WORK TO BE COMPLETED: Repeat exactly the lines of the entries below from the one with "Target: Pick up" through the one with "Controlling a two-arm", both ends included, and nothing else.

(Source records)
= = = =

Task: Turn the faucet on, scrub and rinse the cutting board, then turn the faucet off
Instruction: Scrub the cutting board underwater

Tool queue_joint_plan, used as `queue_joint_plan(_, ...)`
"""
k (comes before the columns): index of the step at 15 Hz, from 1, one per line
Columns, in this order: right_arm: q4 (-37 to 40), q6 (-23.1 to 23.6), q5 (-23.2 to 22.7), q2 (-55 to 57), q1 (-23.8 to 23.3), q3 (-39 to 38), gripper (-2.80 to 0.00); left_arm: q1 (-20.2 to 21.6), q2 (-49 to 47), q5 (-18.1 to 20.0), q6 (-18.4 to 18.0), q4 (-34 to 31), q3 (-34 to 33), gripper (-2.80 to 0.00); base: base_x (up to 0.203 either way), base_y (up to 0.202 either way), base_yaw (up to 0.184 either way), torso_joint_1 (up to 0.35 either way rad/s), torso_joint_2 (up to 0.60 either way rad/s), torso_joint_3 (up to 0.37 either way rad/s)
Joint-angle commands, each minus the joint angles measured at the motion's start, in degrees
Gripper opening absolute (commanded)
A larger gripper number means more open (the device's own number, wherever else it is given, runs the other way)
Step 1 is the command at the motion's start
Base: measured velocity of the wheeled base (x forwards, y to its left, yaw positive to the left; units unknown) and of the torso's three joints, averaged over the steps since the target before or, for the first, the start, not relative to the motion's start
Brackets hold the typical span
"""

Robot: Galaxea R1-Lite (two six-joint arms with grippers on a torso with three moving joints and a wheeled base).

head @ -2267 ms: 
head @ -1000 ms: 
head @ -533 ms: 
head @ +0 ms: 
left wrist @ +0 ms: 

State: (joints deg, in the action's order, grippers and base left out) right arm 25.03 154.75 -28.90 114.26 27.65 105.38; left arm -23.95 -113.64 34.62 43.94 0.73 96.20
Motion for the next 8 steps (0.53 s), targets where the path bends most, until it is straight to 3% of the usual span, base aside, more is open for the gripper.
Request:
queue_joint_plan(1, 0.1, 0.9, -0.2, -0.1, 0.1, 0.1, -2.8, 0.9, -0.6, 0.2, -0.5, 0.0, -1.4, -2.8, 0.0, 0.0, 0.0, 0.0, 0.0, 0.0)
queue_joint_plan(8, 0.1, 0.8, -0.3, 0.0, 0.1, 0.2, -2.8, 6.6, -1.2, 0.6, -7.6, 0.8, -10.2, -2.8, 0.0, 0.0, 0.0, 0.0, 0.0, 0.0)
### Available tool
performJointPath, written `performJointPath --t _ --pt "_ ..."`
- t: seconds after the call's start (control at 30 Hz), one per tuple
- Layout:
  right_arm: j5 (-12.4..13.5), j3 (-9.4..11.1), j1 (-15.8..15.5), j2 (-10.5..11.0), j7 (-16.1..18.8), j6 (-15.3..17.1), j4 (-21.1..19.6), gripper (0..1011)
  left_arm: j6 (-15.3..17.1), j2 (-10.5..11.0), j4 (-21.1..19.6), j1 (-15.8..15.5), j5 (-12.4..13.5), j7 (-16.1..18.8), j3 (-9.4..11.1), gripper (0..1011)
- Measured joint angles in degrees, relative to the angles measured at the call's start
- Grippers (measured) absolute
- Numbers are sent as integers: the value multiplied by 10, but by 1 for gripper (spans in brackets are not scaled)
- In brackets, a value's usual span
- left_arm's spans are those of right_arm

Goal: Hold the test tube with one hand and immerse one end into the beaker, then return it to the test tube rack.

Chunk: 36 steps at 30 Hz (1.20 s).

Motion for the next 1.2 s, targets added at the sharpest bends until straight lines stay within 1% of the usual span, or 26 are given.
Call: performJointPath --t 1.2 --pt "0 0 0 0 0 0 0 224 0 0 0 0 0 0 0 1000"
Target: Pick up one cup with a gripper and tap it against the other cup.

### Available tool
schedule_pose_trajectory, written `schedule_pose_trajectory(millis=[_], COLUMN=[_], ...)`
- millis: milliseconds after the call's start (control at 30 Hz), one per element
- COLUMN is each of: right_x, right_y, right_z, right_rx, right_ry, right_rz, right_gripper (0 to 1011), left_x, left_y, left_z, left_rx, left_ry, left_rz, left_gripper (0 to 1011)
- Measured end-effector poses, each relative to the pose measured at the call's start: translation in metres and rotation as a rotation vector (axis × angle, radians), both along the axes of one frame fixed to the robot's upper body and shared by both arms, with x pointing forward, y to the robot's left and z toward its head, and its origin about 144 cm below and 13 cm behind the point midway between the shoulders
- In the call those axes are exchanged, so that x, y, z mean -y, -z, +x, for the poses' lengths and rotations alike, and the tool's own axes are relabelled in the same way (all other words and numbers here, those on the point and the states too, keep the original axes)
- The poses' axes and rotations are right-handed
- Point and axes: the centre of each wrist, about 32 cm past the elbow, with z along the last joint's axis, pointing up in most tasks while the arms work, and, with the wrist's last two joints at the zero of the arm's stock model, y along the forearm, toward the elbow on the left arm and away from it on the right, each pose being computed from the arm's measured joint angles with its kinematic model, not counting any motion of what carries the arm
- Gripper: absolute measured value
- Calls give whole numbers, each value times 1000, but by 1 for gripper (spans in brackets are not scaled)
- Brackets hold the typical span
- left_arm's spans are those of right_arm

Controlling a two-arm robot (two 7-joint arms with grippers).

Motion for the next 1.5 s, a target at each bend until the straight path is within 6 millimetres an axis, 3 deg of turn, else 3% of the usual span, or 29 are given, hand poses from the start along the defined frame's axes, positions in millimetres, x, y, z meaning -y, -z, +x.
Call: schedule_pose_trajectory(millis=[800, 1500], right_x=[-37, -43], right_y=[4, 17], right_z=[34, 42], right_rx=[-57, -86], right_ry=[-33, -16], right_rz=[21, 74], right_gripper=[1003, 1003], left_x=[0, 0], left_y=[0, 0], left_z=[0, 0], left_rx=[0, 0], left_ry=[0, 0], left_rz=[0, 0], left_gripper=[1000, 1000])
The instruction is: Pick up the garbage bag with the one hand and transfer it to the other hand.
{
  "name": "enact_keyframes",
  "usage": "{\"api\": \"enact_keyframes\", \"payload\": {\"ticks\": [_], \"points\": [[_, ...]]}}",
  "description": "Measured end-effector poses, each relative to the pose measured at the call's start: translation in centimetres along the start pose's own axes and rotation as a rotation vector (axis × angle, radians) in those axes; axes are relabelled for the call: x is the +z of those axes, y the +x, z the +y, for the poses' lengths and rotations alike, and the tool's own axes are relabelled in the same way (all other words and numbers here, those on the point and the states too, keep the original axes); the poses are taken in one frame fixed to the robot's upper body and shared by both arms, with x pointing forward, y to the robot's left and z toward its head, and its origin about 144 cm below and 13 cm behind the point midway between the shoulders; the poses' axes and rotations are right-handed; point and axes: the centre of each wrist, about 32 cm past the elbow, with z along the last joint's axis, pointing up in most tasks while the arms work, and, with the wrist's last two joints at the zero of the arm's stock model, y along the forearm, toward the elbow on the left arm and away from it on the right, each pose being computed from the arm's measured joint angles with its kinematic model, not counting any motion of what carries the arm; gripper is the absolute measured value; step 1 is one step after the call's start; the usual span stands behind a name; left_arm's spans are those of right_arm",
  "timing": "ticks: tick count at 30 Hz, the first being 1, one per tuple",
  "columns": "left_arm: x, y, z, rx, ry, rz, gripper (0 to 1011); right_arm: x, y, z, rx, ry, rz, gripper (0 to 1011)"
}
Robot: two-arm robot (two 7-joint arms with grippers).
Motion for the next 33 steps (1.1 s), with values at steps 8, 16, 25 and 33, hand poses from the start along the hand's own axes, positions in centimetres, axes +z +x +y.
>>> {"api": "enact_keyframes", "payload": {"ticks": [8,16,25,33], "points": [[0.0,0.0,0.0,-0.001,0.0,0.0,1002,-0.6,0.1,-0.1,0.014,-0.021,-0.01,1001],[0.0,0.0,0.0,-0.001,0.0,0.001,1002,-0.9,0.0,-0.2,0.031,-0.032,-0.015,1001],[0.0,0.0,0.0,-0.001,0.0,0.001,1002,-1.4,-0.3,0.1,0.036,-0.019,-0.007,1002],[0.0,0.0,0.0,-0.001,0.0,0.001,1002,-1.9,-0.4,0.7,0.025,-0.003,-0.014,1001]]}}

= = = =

YOUR SOLUTION:
Target: Pick up one cup with a gripper and tap it against the other cup.

### Available tool
schedule_pose_trajectory, written `schedule_pose_trajectory(millis=[_], COLUMN=[_], ...)`
- millis: milliseconds after the call's start (control at 30 Hz), one per element
- COLUMN is each of: right_x, right_y, right_z, right_rx, right_ry, right_rz, right_gripper (0 to 1011), left_x, left_y, left_z, left_rx, left_ry, left_rz, left_gripper (0 to 1011)
- Measured end-effector poses, each relative to the pose measured at the call's start: translation in metres and rotation as a rotation vector (axis × angle, radians), both along the axes of one frame fixed to the robot's upper body and shared by both arms, with x pointing forward, y to the robot's left and z toward its head, and its origin about 144 cm below and 13 cm behind the point midway between the shoulders
- In the call those axes are exchanged, so that x, y, z mean -y, -z, +x, for the poses' lengths and rotations alike, and the tool's own axes are relabelled in the same way (all other words and numbers here, those on the point and the states too, keep the original axes)
- The poses' axes and rotations are right-handed
- Point and axes: the centre of each wrist, about 32 cm past the elbow, with z along the last joint's axis, pointing up in most tasks while the arms work, and, with the wrist's last two joints at the zero of the arm's stock model, y along the forearm, toward the elbow on the left arm and away from it on the right, each pose being computed from the arm's measured joint angles with its kinematic model, not counting any motion of what carries the arm
- Gripper: absolute measured value
- Calls give whole numbers, each value times 1000, but by 1 for gripper (spans in brackets are not scaled)
- Brackets hold the typical span
- left_arm's spans are those of right_arm

Controlling a two-arm robot (two 7-joint arms with grippers).

No additional output is needed.